Entries taken from a collection
━━━━━━━━━━

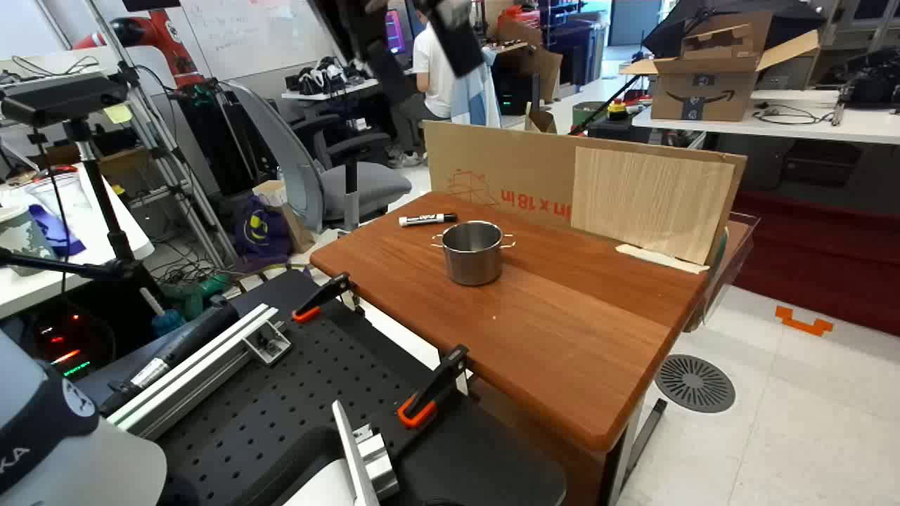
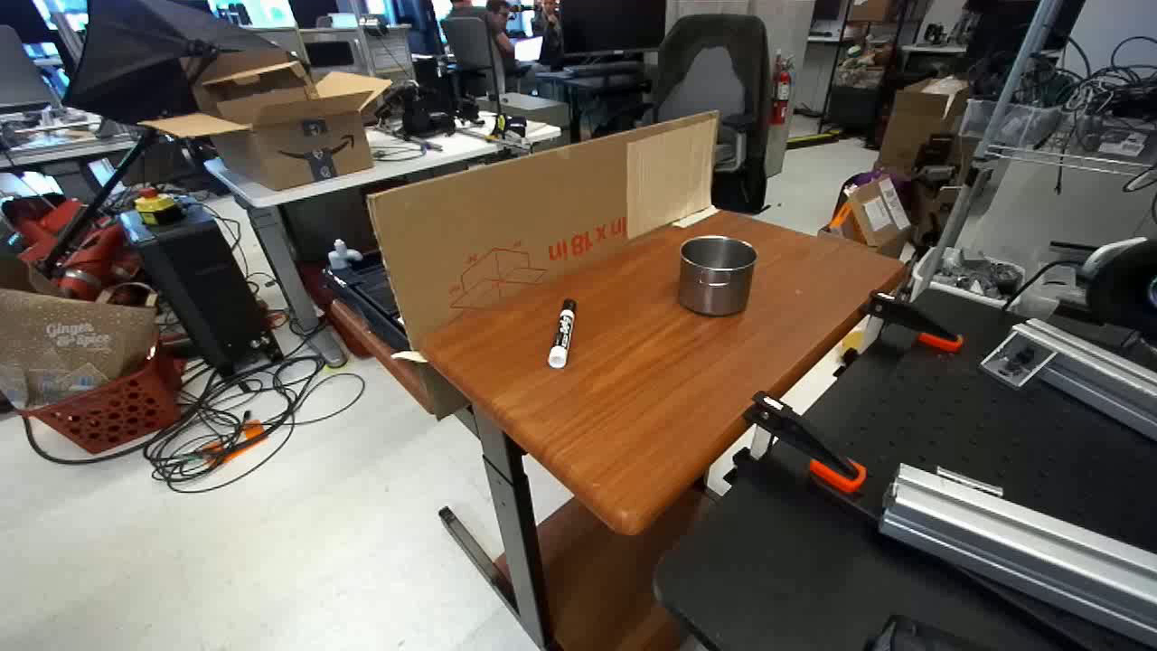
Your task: Place the black marker inside the pot
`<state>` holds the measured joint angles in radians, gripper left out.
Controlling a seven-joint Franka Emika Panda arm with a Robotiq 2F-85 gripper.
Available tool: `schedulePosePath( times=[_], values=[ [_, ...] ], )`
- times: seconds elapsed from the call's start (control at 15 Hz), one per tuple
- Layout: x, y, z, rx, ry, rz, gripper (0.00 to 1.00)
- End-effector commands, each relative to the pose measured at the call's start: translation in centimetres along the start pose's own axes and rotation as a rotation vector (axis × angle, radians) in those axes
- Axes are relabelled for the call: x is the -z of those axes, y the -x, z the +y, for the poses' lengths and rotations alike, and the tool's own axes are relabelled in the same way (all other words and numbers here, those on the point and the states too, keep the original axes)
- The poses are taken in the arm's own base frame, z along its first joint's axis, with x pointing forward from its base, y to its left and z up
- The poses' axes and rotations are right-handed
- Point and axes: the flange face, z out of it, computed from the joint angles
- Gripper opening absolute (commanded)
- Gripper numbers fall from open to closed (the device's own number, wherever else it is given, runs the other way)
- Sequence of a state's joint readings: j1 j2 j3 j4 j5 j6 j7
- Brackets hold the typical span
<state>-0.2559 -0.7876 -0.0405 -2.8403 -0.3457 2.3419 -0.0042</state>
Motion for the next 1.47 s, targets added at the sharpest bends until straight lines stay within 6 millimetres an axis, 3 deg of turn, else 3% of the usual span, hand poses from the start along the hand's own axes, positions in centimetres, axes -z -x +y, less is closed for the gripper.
schedulePosePath(
  times=[0.0,0.47,0.73,1.07,1.4],
  values=[
    [-1.2,0.8,-0.5,0.007,-0.008,-0.031,1.0],
    [-1.4,0.9,-0.6,0.01,-0.009,-0.038,1.0],
    [-2.1,-0.6,-1.5,-0.078,0.0,-0.03,1.0],
    [-4.7,-3.0,-5.3,-0.216,0.003,-0.034,1.0],
    [-8.7,-5.3,-11.9,-0.325,-0.039,-0.044,1.0]
  ],
)
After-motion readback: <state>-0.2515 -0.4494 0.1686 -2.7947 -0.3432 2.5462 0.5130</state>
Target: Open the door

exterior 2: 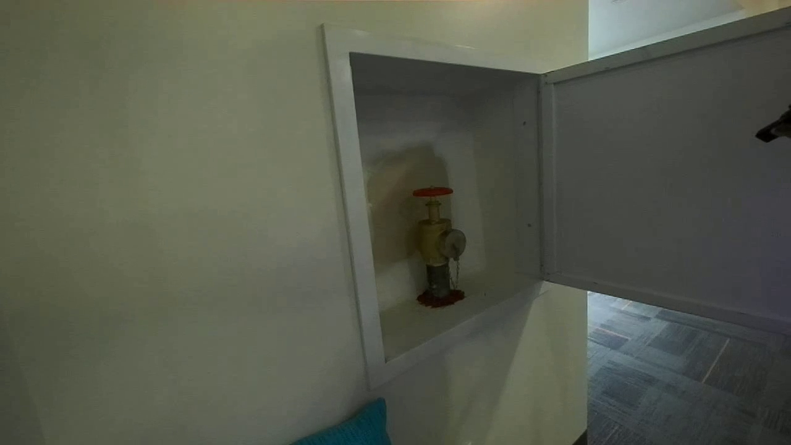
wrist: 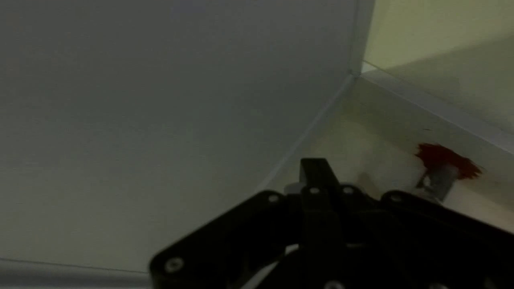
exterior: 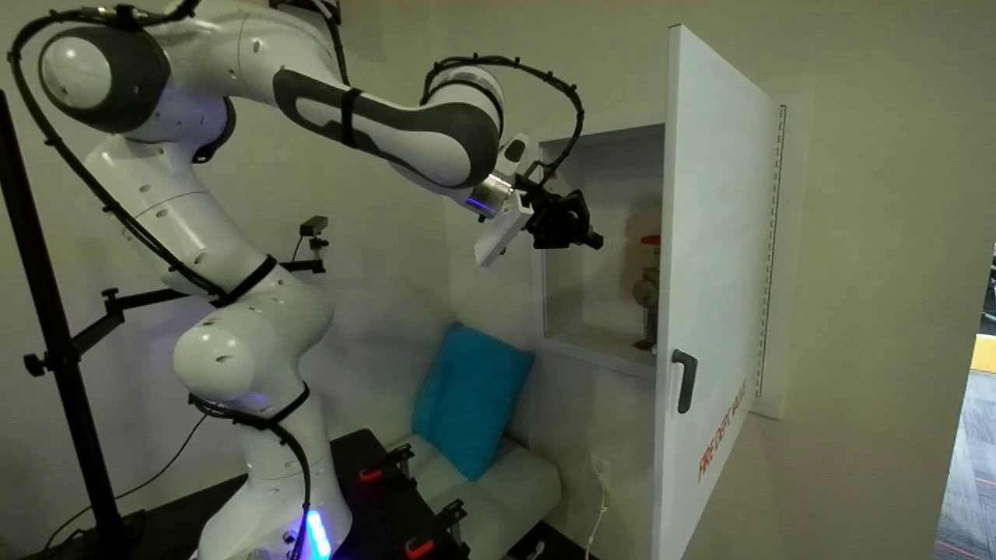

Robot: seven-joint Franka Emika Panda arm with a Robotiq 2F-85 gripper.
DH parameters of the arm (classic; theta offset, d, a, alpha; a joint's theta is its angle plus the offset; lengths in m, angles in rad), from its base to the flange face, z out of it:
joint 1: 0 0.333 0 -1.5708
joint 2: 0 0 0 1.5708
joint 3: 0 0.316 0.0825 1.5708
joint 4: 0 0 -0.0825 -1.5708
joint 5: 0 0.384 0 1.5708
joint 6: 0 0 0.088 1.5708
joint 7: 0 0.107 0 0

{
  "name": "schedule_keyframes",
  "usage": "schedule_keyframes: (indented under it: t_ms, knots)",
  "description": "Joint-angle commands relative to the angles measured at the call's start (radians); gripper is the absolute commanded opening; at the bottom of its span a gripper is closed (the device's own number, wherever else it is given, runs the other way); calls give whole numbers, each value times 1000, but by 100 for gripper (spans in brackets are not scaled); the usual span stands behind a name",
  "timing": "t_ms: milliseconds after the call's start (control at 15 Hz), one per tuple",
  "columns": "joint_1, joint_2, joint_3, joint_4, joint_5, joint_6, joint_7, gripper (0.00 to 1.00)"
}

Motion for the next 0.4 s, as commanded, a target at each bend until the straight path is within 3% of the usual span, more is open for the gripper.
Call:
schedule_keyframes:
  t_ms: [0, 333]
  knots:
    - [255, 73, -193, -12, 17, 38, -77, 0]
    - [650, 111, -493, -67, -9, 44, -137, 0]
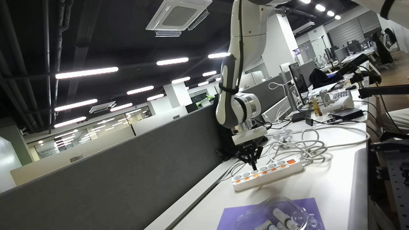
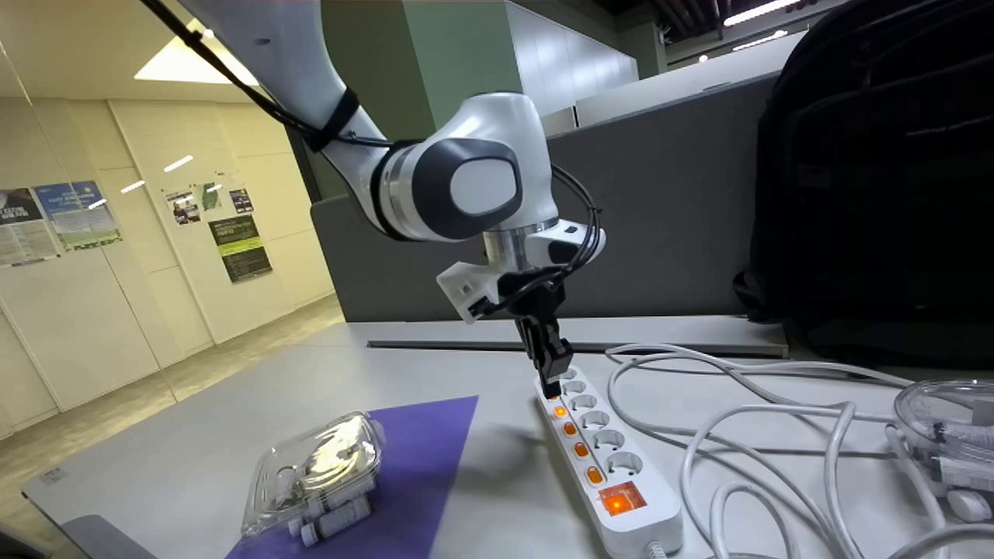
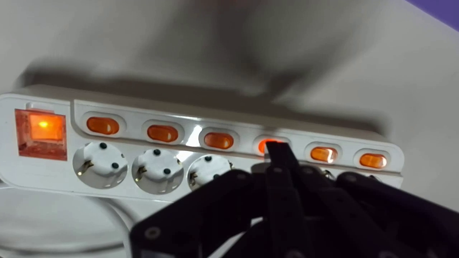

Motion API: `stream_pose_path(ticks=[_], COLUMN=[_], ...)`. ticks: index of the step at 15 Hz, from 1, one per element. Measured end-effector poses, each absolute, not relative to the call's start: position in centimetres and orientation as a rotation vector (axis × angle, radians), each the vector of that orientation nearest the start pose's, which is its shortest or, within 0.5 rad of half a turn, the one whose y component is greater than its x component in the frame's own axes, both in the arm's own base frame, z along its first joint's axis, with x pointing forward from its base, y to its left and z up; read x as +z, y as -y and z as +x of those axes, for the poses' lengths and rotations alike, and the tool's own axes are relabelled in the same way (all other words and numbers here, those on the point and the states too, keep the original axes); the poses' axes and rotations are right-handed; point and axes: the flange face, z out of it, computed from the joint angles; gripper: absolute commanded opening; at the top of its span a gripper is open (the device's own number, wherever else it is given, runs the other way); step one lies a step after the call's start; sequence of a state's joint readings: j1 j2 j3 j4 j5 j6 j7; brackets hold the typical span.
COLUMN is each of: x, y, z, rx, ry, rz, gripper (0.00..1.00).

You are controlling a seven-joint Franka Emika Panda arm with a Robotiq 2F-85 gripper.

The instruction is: Turn off the third socket switch from the left

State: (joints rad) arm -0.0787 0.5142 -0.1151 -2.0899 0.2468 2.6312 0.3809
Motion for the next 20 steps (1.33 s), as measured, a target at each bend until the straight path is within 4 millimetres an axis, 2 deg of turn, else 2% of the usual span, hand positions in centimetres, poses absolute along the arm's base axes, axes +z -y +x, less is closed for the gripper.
stream_pose_path(ticks=[10,20], x=[15.3,14.9], y=[12.1,12.3], z=[58.1,58.2], rx=[-0.012,0.013], ry=[-1.168,-1.174], rz=[-2.847,-2.846], gripper=[0.0,0.0])
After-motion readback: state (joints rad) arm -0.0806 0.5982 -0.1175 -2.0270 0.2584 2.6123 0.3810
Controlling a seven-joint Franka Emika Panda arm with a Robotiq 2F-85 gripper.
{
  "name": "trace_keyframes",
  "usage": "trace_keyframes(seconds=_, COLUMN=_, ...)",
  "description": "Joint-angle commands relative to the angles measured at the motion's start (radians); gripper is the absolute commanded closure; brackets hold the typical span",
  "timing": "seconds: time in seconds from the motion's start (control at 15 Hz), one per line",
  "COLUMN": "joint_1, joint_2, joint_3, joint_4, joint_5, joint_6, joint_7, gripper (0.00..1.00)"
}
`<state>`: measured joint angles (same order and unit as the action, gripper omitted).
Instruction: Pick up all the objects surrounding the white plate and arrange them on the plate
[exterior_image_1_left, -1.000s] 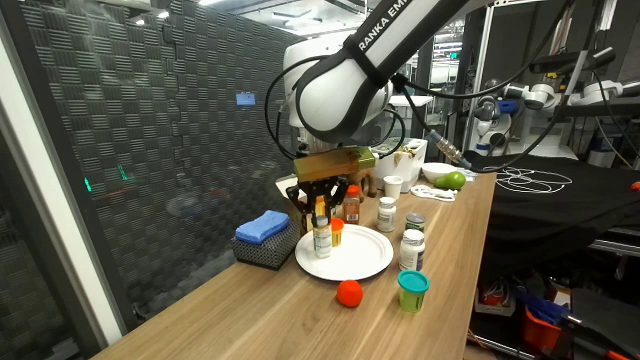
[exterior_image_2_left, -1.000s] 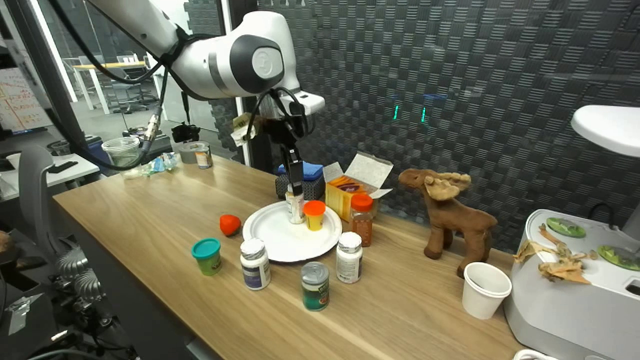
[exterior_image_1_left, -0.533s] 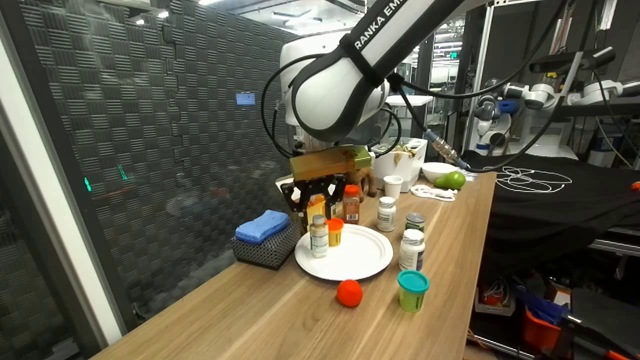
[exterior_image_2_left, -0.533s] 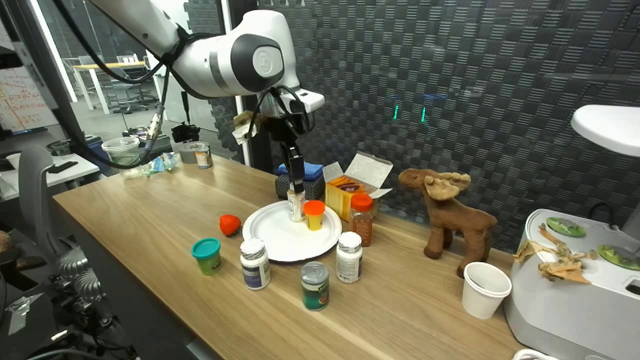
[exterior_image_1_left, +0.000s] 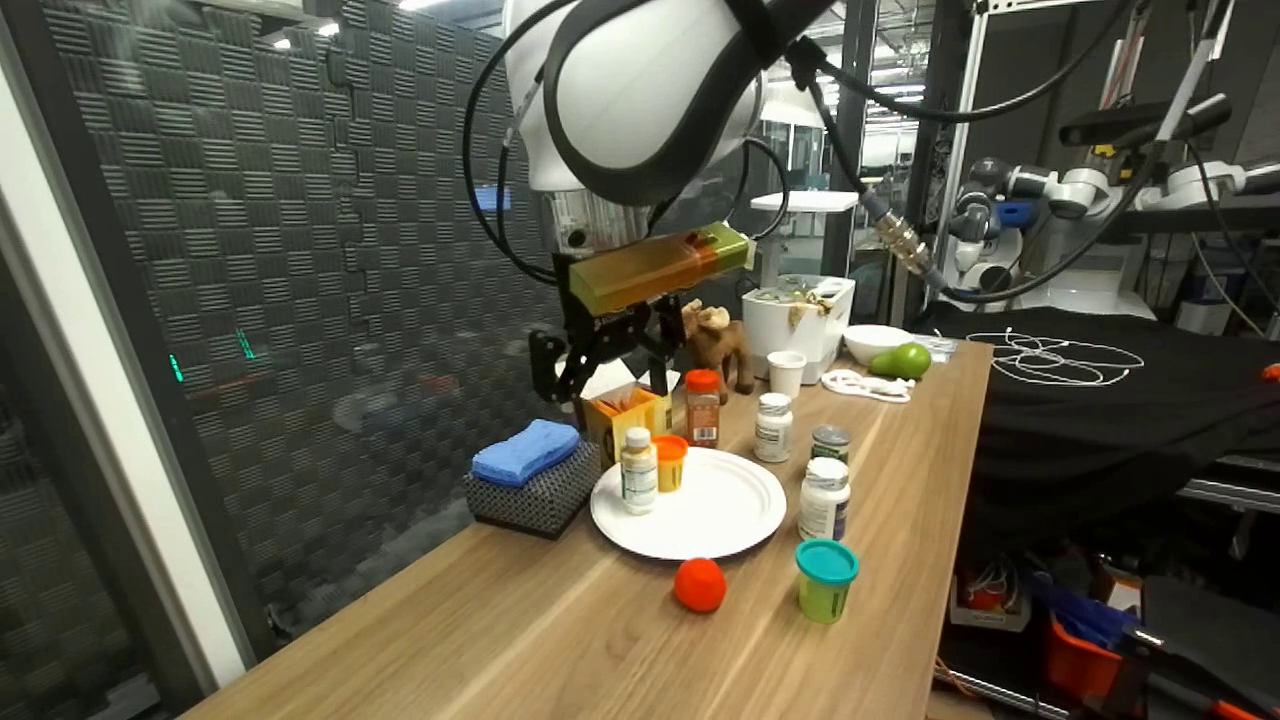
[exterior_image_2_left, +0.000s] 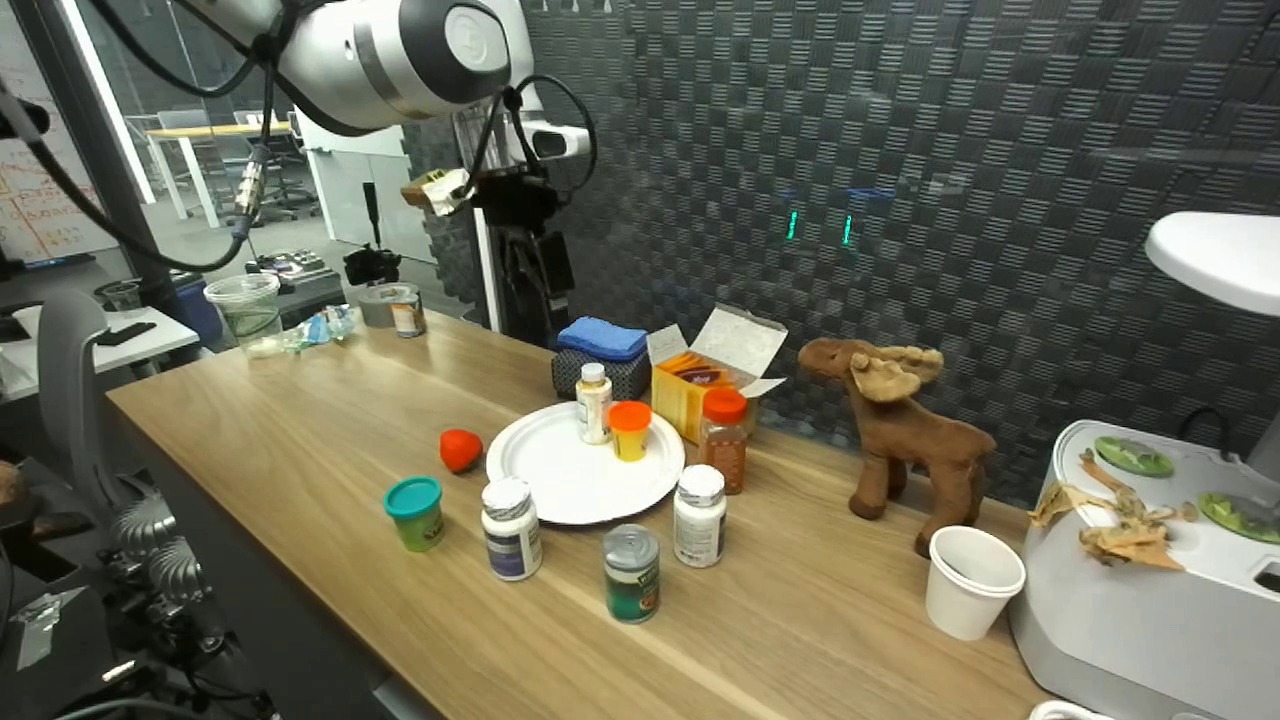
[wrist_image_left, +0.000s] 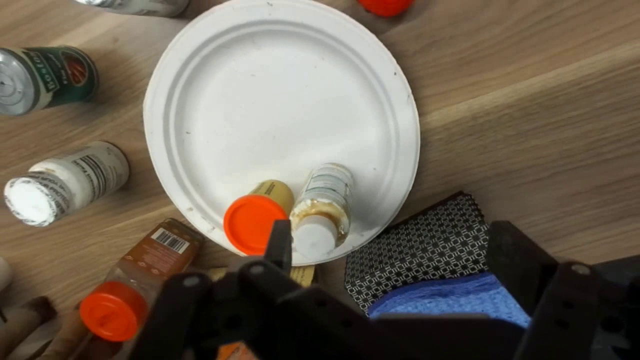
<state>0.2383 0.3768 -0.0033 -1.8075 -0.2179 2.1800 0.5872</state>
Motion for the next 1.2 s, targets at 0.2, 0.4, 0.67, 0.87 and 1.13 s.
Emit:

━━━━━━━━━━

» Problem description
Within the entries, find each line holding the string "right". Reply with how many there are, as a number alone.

» Completed task
2